Tomaron un café que se enfrió rápido porque ninguno de los dos le prestó demasiada atención. Hablaron de la música que él masterizaba para sellos independientes, de los tejidos que ella investigaba para una colección que nunca terminaba de arrancar, de los barrios que cada uno había habitado antes de caer en Villa Crespo como quien cae en un lugar que elige sin haberlo decidido del todo.
§ 02La pregunta que no es una pregunta
Caminaron hasta el departamento de Dani sin que ninguno propusiera explícitamente ir. Fue una de esas decisiones que el cuerpo toma antes que la palabra. En el ascensor, él preguntó, con la misma naturalidad con que había preguntado todo lo demás: '¿Querés subir, o preferís que sigamos por acá?'. Martina se rio —una risa corta, honesta— y dijo que quería subir.
El departamento tenía discos apilados en el piso, una planta que necesitaba agua y una ventana enorme que daba a un paredón con grafiti. Dani puso algo en el parlante, algo lento y sin letra. Le preguntó si quería algo de tomar. Ella dijo que no con la cabeza y se acercó.

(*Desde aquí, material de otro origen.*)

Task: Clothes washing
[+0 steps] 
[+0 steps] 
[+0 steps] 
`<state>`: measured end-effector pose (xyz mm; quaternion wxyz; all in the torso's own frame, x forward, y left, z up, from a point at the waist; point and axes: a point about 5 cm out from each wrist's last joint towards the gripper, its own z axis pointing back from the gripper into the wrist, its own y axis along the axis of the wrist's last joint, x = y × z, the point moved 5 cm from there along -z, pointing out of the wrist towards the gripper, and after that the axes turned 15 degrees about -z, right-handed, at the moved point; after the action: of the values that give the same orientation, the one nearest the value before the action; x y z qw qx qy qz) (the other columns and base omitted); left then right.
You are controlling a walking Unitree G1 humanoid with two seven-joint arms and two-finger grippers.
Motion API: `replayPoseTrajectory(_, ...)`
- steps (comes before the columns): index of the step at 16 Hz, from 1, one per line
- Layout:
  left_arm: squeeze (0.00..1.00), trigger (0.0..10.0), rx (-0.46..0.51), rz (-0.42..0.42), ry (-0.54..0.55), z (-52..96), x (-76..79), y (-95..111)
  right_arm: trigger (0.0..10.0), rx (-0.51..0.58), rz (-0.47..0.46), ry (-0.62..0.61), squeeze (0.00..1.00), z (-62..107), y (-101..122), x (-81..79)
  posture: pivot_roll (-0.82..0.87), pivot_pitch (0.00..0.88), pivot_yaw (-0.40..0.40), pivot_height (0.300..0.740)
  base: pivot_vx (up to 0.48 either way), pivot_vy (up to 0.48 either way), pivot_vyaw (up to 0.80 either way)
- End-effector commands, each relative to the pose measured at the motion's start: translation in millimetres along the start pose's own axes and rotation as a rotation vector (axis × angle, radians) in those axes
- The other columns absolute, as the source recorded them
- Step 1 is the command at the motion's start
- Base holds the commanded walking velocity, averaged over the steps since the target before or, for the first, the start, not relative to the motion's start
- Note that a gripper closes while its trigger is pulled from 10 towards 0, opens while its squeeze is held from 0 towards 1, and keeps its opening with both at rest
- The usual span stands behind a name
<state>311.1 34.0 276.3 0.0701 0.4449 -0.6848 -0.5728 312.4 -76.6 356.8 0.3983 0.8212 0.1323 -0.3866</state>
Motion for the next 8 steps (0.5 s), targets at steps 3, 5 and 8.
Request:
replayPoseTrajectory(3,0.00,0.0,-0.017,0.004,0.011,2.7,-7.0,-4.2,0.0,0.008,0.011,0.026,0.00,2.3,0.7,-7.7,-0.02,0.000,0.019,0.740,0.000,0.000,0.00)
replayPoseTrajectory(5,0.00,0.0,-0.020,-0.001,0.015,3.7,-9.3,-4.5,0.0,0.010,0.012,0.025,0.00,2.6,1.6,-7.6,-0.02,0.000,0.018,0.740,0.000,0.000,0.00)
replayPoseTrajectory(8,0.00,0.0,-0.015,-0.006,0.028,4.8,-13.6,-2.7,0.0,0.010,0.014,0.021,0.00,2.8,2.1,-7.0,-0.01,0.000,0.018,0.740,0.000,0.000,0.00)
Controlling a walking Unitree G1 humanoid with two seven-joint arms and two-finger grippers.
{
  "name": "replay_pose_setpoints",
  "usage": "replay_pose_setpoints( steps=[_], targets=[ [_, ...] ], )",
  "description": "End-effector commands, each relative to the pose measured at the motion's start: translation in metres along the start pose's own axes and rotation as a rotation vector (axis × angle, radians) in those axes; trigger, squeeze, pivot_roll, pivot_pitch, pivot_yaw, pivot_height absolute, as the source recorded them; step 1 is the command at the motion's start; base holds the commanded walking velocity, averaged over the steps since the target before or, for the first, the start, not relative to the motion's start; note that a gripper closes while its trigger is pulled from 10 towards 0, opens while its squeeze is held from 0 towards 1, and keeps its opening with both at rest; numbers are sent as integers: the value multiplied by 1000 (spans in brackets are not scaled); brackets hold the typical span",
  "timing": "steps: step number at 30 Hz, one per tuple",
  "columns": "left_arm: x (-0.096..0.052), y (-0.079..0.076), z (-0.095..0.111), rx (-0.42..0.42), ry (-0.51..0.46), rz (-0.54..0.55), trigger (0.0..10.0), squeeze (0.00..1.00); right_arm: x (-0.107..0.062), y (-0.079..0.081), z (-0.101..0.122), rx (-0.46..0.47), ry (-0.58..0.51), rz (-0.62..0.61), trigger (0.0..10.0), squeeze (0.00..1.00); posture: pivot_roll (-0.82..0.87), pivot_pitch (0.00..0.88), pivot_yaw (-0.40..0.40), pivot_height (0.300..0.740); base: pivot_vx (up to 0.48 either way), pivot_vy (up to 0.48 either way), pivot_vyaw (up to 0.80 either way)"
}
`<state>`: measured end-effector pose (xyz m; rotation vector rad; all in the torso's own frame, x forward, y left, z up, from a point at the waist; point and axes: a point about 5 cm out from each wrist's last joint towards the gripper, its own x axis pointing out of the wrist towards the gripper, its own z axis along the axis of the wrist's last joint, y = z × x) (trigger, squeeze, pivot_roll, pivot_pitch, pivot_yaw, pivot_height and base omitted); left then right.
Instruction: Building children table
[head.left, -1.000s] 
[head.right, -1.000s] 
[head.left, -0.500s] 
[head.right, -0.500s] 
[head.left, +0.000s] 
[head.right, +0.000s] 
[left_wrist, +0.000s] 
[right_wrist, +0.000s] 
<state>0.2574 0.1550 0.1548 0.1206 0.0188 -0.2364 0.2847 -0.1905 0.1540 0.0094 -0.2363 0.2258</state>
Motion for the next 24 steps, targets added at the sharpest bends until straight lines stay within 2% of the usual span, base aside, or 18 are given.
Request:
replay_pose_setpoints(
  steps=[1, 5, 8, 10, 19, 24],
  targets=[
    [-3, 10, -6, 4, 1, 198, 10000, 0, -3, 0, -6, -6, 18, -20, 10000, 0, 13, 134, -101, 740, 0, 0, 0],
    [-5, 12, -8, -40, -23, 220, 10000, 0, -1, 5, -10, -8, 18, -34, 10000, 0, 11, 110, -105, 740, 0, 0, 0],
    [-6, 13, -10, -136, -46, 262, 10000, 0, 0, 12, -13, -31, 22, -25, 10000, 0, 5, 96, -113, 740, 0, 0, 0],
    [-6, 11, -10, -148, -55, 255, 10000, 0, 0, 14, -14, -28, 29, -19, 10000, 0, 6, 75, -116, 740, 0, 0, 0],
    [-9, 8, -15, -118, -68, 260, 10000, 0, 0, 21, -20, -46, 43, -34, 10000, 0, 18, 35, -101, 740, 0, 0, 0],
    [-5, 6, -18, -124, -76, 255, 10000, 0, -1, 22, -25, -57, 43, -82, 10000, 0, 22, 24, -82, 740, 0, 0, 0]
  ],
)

Lo que siguió tuvo la cadencia de algo que llevaba semanas construyéndose en mensajes de once líneas y audios de madrugada. Lento, atento, con esa calidad de presencia que es difícil de fingir. Martina pensó, en algún momento, que había valido la pena cancelar dos veces.
§ 03Después, la luz
Después estuvieron un rato en silencio, ella apoyada contra su hombro, mirando el paredón por la ventana. La planta seguía sin agua. El parlante seguía sonando. Martina le dijo que la canción era buena y él le dijo que la había masterizado él mismo, hace tres años, para una banda que ya no existía.
Salieron a cenar tarde, a una parrilla de la calle Loyola donde los mozos no apuraban. Pidieron vino del que no viene en carta. Se contaron cosas que en el chat habrían parecido demasiado. En algún momento, sin ponerse de acuerdo, dejaron de hablar de lo que habían sido y empezaron a hablar de lo que podría pasar el siguiente sábado.